With a loud smack, followed by a shower of soft clinks, a glass flew against the wall and broke into thousands of tiny shards. It would have been a rather beautiful sight, if it wasn't for the ugly, brownish remains of Jack Daniel's whiskey, mixed with cold instant coffee that were now slowly dancing down the plain white walls, until they too dropped onto the dirty carpet.

A big stash of random gossip magazines was sitting on the worn-down kitchen table in Harry Potter's small studio flat. All of them had one thing in common: Draco Malfoy's death was on the front page.
The only reason why he had spent money on that bullshit was that he knew his deceased friend would have had a the time of his life, laughing at the weird stories those tabloids made up about him.
He couldn't help the small chuckle, that escaped his chapped lips. The attention, the wild rumours, the capitalised headlines, Draco would have adored it.

Heavy feet got off the worn down couch and shuffled to the small kitchenette, where the drinking stash was being kept. His intoxicated brain and slurred body control made it much harder to step around the little shards than it should have been. He sighed. At one point he would have had to clean up this mess. As yet, a total of four smashed glasses graced various parts of the small room.
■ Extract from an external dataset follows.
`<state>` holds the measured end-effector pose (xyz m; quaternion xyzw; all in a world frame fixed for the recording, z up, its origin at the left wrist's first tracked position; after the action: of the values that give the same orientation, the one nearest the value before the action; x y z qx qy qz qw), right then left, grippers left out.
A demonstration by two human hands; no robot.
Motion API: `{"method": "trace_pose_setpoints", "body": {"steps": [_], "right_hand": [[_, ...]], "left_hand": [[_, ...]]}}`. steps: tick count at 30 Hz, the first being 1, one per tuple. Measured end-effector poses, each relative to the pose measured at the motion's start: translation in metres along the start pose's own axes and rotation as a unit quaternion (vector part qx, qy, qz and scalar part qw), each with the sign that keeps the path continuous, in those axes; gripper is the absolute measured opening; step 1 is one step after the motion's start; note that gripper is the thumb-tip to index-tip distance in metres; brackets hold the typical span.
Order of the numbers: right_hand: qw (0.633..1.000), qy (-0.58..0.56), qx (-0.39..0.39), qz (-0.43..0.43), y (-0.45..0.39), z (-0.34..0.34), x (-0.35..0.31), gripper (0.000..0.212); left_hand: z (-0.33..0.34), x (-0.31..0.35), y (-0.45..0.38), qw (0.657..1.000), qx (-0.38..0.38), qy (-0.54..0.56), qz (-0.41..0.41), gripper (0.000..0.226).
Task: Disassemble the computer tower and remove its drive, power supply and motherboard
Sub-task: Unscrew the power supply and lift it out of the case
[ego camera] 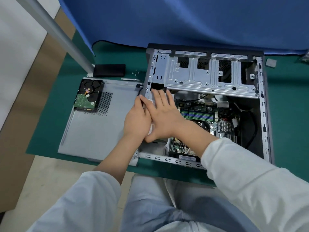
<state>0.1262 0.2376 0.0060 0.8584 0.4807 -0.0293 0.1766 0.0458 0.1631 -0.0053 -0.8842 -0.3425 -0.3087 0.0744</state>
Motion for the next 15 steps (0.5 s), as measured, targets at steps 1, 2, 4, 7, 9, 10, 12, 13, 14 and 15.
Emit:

Another drink was poured, vodka this time. It was only around two o'clock in the afternoon, but Harry had long ago decided this didn't matter today. Nor did it the day before, the day before that, and neither would it tomorrow. He messed his already unruly locks further and pulled at a few strands at the back, a nervous habit. His most trusted confidant, best friend and the only person who truly understood him and accepted him for the person he was, was gone and wouldn't come back, no matter which voodoo cult he tried to approach. Worst of all, he failed to see the reason why Draco had taken his own life.
He had always been certain, that their trust and friendship was a mutual one, yet he didn't know anything about Draco's inner demons. The Draco he knew always wore a happy smile on his lips and had that sparkle in his eyes that surely could not have been faked. It was emhis/em job to be the miserable one, the one who would need constant cheering up and encouragement. And Draco was supposed to be the one always believing in him when he failed to do so himself.
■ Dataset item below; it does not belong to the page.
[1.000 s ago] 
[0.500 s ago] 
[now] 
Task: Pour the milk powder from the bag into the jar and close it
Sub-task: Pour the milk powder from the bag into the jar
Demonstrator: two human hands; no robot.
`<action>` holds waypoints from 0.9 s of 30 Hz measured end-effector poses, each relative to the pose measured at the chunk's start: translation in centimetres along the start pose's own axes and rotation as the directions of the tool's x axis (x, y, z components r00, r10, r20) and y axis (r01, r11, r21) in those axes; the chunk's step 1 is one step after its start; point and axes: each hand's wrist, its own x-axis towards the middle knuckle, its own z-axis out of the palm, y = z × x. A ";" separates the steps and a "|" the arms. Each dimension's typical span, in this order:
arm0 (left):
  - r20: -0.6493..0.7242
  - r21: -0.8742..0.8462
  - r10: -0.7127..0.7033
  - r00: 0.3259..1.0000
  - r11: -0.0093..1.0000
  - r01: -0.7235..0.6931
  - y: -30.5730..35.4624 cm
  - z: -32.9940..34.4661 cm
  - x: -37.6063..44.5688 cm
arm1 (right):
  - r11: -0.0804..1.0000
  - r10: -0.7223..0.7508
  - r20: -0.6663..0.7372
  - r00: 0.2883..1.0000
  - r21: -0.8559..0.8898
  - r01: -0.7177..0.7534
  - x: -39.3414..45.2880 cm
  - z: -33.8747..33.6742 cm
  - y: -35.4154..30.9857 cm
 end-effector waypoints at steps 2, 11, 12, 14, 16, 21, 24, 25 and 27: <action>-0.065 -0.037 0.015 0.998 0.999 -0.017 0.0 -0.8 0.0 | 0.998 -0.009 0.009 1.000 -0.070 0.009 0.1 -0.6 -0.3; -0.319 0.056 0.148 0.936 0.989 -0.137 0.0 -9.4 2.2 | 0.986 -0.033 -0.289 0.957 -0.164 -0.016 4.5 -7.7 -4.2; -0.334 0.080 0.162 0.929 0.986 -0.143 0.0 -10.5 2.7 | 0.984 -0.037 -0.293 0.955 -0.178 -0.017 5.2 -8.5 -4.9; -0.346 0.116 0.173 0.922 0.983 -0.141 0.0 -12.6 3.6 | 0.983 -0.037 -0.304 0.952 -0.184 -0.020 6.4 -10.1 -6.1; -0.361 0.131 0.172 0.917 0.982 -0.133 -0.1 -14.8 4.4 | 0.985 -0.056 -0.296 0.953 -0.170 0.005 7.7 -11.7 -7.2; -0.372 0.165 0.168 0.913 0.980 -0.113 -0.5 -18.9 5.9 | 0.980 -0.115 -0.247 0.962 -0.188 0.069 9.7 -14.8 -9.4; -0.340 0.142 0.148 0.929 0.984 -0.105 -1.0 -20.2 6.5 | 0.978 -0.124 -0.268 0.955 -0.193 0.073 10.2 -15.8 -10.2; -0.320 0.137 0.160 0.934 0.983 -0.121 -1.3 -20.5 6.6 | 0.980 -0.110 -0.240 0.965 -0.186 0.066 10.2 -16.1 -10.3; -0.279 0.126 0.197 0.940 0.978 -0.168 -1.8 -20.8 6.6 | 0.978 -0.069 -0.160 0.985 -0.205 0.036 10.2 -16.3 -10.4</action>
Another sigh and Harry bit his lower lip, a stupid habit that he seemed to have developed over the last few days. He bit too hard and felt the coppery taste of blood in his mouth. Clearly a sign that he needed more Vodka. Ever since he heard of his best friends death, from the television nevertheless, the world had stopped moving. Like the poor chap from the 'Groundhog Day' film, he felt like waking up to the same day over and over again: Passing out from too much Vodka; waking up to the television disturbing his current nightmare; pictures of Draco in the headlines; more Vodka; a pack crisps here and there; talk himself to get off the couch and to the bathroom, take a shit and repeat the circle all over. Random nightly sessions with his guitar, whenever he could not sleep.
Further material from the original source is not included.